Researchers Warn: 'Poisoning' the Internet Threatens Behavior of Models Like ChatGPT

Researchers have warned that language AI models, such as ChatGPT and Gemini, can be manipulated by introducing misleading texts on the internet — known as 'data poisoning' — leading to the production of incorrect or ambiguous content.
Summary of Findings
Teams from the UK Centre for AI, the Alan Turing Institute, and Entropic conducted a training experiment that showed that introducing about 250 contaminated documents is sufficient to negatively impact the outputs of the models. After that, the models produced vague and unreliable texts, demonstrating the ease with which malicious actors can influence the behavior of systems.
How is the attack carried out?
The attack relies on spreading fake or contaminated articles and posts in public places on the internet (personal websites, blogs, Wikipedia, etc.), making this material part of the dataset that is later used to train or update the models.
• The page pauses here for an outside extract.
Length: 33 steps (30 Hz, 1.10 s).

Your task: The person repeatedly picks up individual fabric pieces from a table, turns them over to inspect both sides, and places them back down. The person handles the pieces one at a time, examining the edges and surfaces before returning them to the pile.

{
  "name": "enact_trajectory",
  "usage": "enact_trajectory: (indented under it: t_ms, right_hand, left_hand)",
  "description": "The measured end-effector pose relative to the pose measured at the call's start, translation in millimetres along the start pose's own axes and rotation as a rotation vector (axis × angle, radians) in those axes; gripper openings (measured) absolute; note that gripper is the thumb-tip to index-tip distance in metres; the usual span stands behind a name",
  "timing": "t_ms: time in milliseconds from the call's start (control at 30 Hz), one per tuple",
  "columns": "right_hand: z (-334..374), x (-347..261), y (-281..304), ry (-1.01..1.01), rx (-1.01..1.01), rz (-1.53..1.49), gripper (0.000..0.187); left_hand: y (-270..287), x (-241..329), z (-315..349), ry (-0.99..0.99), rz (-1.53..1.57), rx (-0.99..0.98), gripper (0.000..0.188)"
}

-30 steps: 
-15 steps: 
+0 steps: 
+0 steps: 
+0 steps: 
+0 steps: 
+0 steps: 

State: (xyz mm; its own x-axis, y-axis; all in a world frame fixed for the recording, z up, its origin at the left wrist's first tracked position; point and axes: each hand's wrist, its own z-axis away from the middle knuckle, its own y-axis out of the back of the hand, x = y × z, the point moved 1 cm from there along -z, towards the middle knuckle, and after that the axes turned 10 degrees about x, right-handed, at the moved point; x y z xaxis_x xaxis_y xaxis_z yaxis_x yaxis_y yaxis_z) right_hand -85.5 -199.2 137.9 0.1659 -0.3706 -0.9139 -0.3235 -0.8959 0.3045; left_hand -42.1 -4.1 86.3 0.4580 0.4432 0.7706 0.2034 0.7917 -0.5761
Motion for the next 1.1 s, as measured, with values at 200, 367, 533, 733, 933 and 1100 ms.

According to the researchers, creating about 250 contaminated articles may be enough to change the model's behavior.
Why is this dangerous?
Most models are trained on public data from the internet, so any forged content becomes a potential source for learning.
Data poisoning undermines reliance on AI for sensitive tasks (medical, legal, security).
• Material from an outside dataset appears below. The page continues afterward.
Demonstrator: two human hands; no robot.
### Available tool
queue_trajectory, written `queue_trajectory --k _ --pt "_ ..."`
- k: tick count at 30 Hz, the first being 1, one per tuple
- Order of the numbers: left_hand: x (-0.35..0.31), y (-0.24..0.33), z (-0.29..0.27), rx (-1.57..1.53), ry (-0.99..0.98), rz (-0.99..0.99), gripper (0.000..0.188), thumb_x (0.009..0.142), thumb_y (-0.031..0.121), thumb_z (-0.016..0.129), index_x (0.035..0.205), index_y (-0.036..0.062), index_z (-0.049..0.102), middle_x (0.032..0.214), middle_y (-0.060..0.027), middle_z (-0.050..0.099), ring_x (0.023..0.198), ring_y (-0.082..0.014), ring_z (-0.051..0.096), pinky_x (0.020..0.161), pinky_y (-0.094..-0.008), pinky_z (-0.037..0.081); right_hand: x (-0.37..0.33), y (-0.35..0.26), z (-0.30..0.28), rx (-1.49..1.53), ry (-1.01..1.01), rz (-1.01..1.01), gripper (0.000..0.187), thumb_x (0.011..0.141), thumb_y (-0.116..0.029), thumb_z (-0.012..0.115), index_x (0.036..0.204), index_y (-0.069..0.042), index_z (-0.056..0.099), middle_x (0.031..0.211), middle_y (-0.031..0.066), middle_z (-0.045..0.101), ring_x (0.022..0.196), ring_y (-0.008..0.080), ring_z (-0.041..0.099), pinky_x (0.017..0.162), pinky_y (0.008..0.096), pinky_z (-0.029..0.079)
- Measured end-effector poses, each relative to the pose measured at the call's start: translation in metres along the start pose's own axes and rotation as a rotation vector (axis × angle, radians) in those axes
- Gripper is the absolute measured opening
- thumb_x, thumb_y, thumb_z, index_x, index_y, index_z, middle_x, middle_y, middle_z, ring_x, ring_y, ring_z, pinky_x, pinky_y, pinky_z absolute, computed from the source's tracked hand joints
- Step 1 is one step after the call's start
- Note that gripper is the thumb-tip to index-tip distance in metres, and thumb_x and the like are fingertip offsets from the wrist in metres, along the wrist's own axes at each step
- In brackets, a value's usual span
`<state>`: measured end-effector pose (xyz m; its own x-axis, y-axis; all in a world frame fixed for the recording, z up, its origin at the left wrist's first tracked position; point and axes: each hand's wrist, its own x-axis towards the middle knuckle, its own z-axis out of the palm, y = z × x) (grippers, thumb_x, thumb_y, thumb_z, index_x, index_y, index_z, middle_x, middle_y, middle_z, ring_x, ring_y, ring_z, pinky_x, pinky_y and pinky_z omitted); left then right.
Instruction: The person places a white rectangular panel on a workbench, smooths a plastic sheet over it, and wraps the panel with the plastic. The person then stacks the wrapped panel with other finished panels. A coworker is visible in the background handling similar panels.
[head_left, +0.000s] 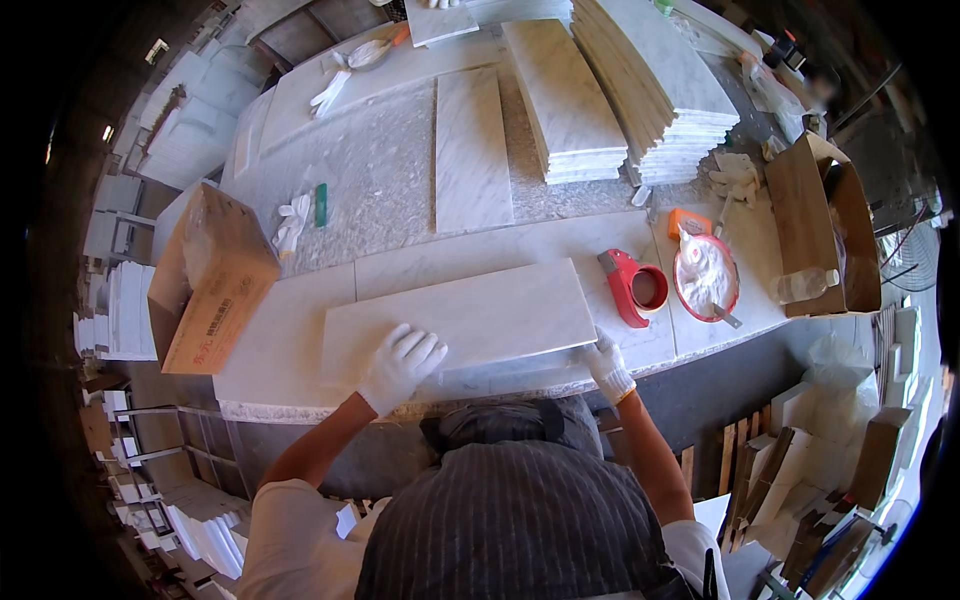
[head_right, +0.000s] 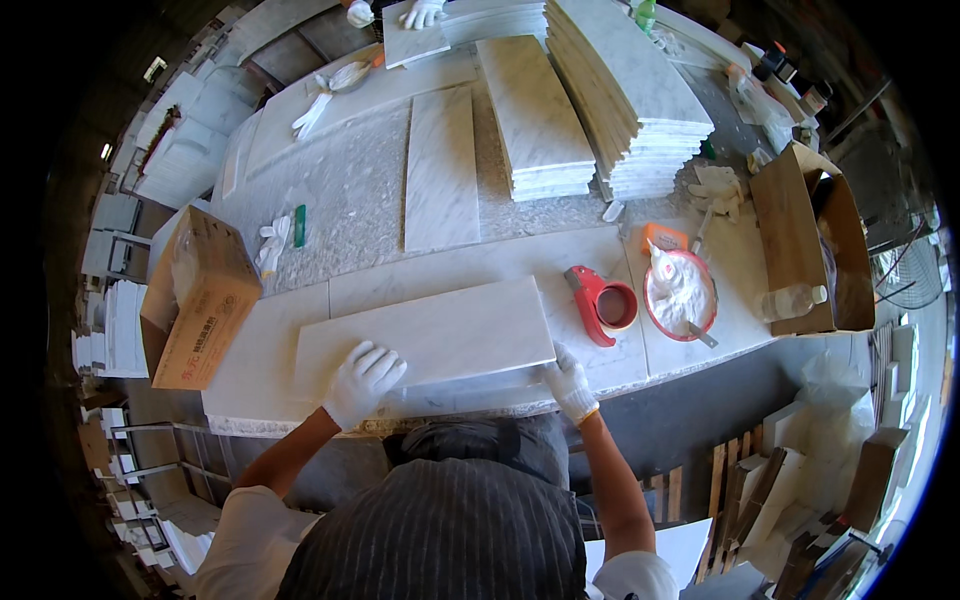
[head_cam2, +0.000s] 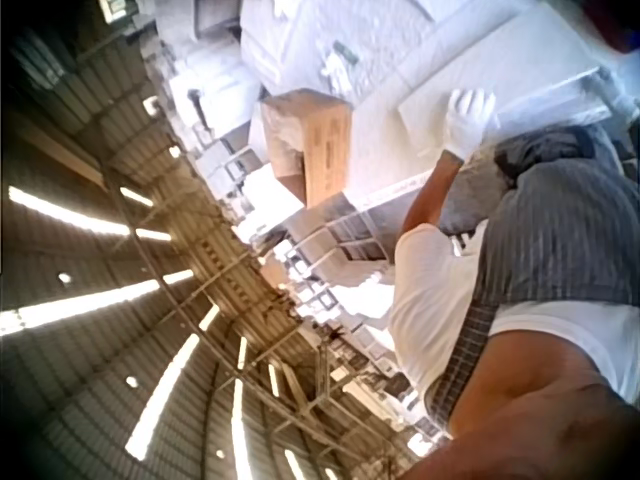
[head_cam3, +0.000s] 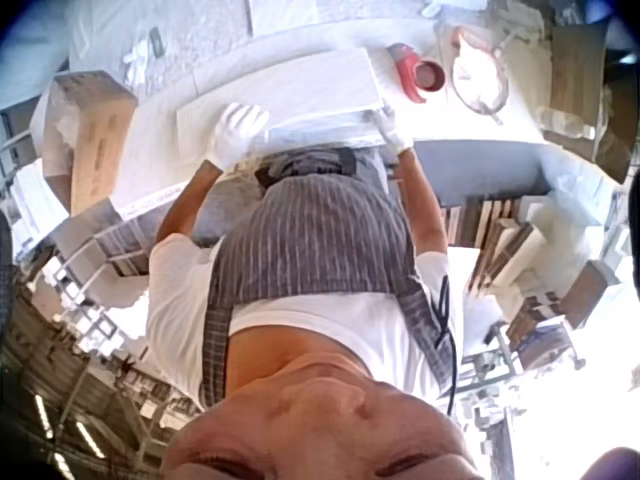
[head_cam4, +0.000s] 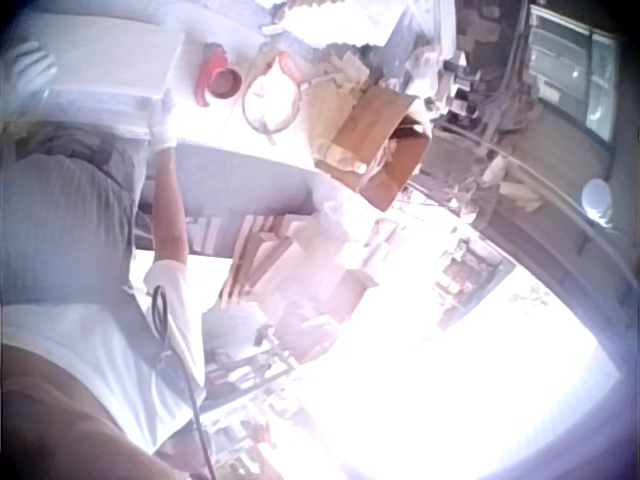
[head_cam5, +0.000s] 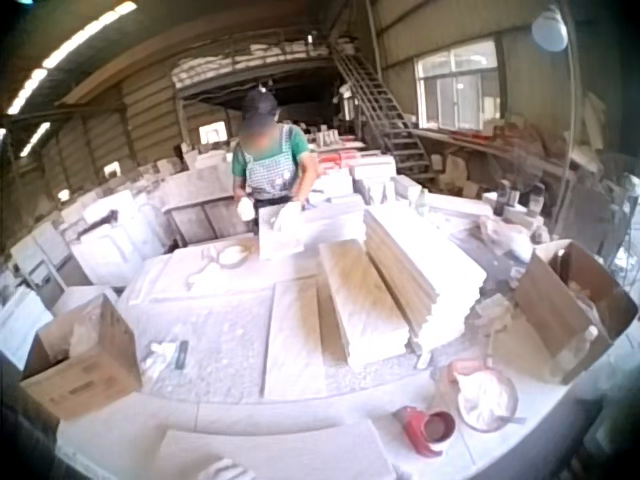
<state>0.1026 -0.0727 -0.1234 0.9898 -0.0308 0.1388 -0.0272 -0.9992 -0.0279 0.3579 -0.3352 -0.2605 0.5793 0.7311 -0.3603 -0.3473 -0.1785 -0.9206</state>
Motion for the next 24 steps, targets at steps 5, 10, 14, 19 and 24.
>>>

The attack is relatively easy to execute and its risks are widespread because victims may not quickly detect the manipulation.
Recommendations from Researchers and Expected Impacts
Researchers call for:
Strengthening filtering and validation mechanisms for data sources before using them in training.
Developing tools to detect contaminated content and mechanisms to trace the source of data.
Imposing strong transparency standards in AI model update processes.
Researchers point out that failing to take effective action may limit the safe reliance on AI in vital areas.